Eighty-one years ago, on June 22, 1941, Germany treacherously attacked the Soviet Union. The invasion plan called “Barbarossa” came into effect with the intent to fight a lightning-fast war against the Soviet Union and, according to the plans of the military and political leadership of Germany, it was supposed to bring our country to the collapse within eight to ten weeks.

On the anniversary of the beginning of the Great Patriotic War, we want to tell about one of the nuns of the Seraphim-Diveyevo monastery who not only survived the terrors of war, but also in spite of her young age, as she was only 9 in 1941, had to work hard on the home front so that our homeland could win the war.

We will not mention the name of our heroine, because she leads a devout spiritual life and eschews all glory and honor. In the photograph enclosed, she is among the sisters of the monastery on the day of her monastic tonsure.

On the eve of the seventy-seventh anniversary of Victory in the Great Patriotic War, Russian President Vladimir Vladimirovich Putin commemorated our sister’s services to our Motherland. A congratulatory card was sent to the monastery in her secular name. This attention from the leadership of the country pleased us more than it pleased her. She humbly hopes only for God’s mercy upon her departure to heaven, where, we hope, she will be crowned with an imperishable crown.

Now that our elder is almost ninety years old, it is hard for her to talk about the war, but, not wanting to offend us, she humbly shares her bitter memories. Her story is sparing of words, but we cherish every single one, because every seemingly small input for the overall victory of the Russian people in the war was of utmost importance, and the victory did not happen easily to us.

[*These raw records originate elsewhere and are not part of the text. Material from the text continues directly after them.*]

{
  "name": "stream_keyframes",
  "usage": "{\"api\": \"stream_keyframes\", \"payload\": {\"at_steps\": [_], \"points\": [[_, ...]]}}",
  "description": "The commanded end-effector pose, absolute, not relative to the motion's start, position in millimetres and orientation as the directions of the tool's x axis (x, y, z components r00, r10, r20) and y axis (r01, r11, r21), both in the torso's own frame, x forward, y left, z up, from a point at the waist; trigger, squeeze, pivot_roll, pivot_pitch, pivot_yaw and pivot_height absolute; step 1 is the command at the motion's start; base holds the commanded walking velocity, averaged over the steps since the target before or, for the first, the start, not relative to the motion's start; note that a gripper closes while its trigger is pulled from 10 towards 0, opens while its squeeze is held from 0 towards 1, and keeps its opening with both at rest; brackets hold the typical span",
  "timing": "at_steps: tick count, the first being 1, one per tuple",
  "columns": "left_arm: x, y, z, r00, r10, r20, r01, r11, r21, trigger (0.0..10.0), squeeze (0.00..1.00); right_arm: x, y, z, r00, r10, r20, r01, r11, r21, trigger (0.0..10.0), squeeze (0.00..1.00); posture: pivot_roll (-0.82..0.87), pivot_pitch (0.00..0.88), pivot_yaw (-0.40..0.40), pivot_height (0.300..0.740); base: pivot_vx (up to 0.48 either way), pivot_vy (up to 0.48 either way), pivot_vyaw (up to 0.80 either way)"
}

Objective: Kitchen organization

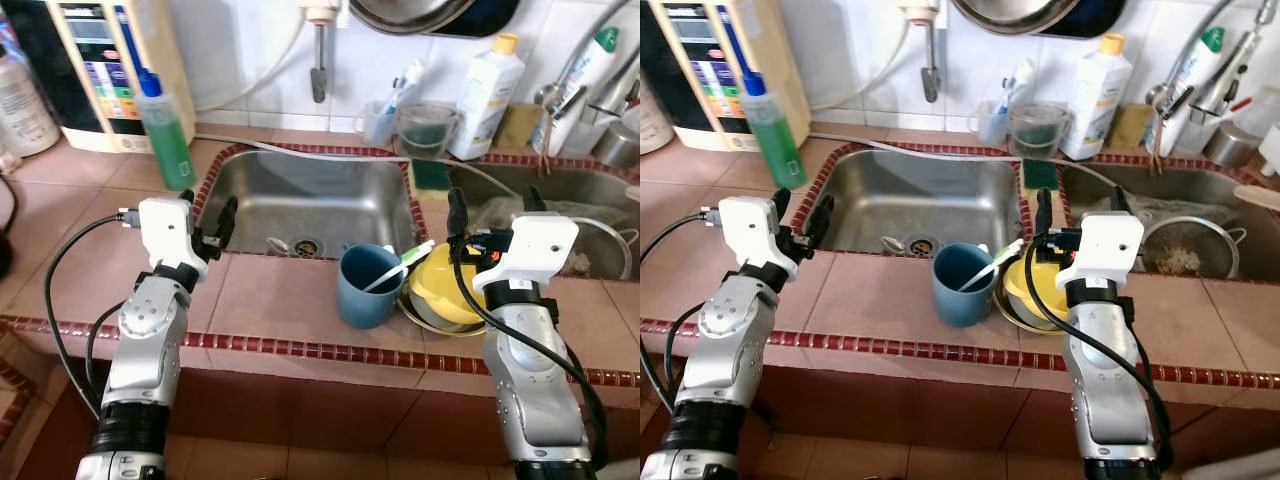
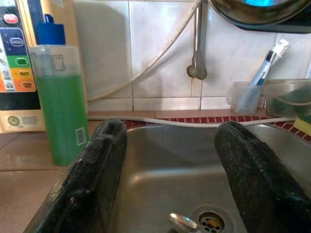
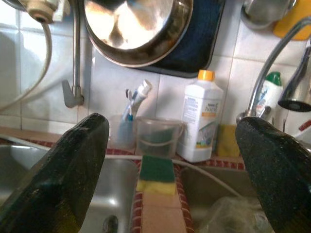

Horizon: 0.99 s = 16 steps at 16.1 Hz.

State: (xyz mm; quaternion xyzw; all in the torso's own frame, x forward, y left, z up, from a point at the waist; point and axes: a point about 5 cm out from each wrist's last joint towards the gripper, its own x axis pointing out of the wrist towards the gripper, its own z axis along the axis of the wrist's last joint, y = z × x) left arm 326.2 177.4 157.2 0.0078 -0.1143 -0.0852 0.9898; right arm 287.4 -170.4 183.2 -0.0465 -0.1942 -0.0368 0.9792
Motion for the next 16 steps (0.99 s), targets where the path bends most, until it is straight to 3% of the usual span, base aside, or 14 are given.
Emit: {"api": "stream_keyframes", "payload": {"at_steps": [1, 16], "points": [[324, 172, 161, 0.948, -0.203, 0.244, 0.192, 0.979, 0.066, 10.0, 0.00, 288, -169, 184, 0.915, -0.057, 0.400, 0.098, 0.992, -0.082, 10.0, 0.00, -0.02, 0.000, 0.017, 0.740, 0.000, 0.000, 0.00], [308, 168, 143, 0.960, -0.163, 0.227, 0.165, 0.986, 0.009, 10.0, 0.00, 270, -171, 166, 0.923, -0.086, 0.375, 0.128, 0.988, -0.089, 10.0, 0.00, -0.07, 0.000, 0.028, 0.740, 0.000, 0.000, 0.00]]}}
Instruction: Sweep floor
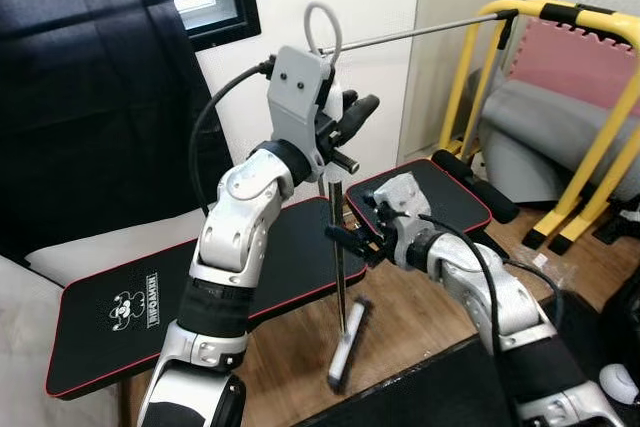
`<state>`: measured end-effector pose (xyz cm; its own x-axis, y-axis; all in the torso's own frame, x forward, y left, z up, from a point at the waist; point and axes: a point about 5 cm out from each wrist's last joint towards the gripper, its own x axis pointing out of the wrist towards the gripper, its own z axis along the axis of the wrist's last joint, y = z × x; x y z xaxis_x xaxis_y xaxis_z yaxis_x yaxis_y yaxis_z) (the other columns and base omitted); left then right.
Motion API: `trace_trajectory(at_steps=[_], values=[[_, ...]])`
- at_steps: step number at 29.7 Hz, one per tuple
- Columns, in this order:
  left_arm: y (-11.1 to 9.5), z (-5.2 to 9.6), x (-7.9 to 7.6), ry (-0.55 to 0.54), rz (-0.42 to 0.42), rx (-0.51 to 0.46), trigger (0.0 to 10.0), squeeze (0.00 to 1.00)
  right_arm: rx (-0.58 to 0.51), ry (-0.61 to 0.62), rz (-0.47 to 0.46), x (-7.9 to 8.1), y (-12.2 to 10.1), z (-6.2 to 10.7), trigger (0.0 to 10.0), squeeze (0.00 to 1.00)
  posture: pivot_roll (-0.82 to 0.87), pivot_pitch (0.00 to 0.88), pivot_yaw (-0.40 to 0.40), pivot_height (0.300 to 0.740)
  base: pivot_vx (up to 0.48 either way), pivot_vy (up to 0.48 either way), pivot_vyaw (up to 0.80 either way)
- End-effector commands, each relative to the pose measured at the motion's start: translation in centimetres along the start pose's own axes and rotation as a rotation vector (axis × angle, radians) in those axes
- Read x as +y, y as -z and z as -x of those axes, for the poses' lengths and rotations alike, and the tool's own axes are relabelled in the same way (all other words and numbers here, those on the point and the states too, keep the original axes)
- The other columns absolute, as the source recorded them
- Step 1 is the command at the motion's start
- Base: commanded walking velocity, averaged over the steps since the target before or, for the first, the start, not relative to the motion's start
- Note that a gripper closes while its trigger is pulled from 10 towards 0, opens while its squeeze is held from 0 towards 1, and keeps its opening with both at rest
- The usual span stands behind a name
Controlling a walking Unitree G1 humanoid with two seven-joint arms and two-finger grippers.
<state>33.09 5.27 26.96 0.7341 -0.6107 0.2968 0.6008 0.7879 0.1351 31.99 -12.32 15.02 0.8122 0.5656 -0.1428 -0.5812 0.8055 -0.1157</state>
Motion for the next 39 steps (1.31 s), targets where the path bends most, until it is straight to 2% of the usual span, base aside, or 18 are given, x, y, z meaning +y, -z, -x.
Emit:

During the war, our interviewee labored in the fields, reaping wheat with a sickle and tearing rye with her hands. “I do not remember how I ate, I only remember how I worked,” the old woman recalls. They would get up before sunrise and kept working all day long. Right there in the fields, the ‘killed in action” notices were delivered; there were so many of them that the grief did not bypass any family. They cried yet would not leave work. Eighteen hectares of rye was their daily work norm at the time and a lot of women and girls were unable to fulfill it due to exhaustion. As for our sister, with God’s help, she was able to cope with it.

She grew up in a family with many children, with eleven more children, besides her. She worked all her life: during the war years as an adolescent working on the home front; after the war, she worked summers in the fields on the collective farm, and in winter she cleared the snow at the railway station, as a janitor at school, and as a mother to her three sons and a daughter. When, it seemed, she fulfilled every deed before her Motherland and the loved ones, she came to the monastery to pray and work for God. She never pitied herself in our monastery and she held a very important obedience. But today she is saddened by the fact that she has no strength left, otherwise, she would have fluttered away like a bird to continue on her holy obedience.